Quantum capacitance of CuS:Ce3+ quantum dots as high-performing supercapacitor electrodes

Abstract

CuS:Ce³⁺ QDs are successfully synthesized by the diffusion control and trapped dopant methods. The Dirac points of CuS have been opened owing to the presence of an S vacancy or Ce doping defects. The high specific capacitance of CuS:Ce³⁺ quantum dots (QDs) mainly arises from the impurity energy level introduced by the Ce atoms, which may store a large amount of energy. The excellent electrochemical properties of CuS:Ce³⁺ can be attributed to its quantum capacitance, unique band structures and great conductivity, which allows efficient charge transport and electrolyte diffusion. CuS:Ce³⁺ (0.86 at%) QDs for supercapacitors deliver not only a large specific capacitance of 2853 F g⁻¹ even at 1.0 A g⁻¹, but also fine rate properties with 2175 F g⁻¹ at 10 A g⁻¹ and excellent capacitance retention of nearly 95% over 10 000 circulations in 6 M KOH electrolyte.
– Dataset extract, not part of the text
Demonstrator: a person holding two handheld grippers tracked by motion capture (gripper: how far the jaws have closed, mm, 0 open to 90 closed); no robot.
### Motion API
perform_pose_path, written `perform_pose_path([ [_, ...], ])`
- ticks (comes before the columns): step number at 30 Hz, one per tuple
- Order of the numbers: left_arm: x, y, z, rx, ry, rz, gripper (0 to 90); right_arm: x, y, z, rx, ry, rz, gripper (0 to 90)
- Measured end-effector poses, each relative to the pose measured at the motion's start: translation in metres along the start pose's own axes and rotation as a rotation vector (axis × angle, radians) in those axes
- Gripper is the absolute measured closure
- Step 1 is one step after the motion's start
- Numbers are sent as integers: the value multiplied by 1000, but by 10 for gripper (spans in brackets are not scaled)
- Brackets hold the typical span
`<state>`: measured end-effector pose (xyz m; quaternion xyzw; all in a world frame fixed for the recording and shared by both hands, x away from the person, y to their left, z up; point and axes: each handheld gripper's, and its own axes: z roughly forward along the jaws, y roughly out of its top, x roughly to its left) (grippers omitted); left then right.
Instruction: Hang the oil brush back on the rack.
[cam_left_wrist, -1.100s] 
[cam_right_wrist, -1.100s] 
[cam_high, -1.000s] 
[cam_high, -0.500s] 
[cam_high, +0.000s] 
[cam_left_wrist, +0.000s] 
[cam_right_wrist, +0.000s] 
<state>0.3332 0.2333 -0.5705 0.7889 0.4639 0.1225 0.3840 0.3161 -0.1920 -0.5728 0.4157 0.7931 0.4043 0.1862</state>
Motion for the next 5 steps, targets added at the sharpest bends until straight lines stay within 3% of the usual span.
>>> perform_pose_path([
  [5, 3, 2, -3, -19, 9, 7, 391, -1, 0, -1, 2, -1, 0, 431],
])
The supercapacitor, whose active electrodes are made of CuS:Ce³⁺ (0.86 at%) QDs, demonstrates remarkable energy density of 129.87 W h kg⁻¹ at a power density of 15 584.4 W kg⁻¹. It is noteworthy that even at a high power density of 32 196.1 W kg⁻¹, the energy density can reach 107.32 W h kg⁻¹. In addition, the specific capacitance of CuS:Ce³⁺ QDs presents a parabolic trend with increase of Ce doping concentration. A theoretical calculation is carried out in this paper to systematically explain the origin of the quantum capacitance of CuS and CuS:Ce³⁺ QDs.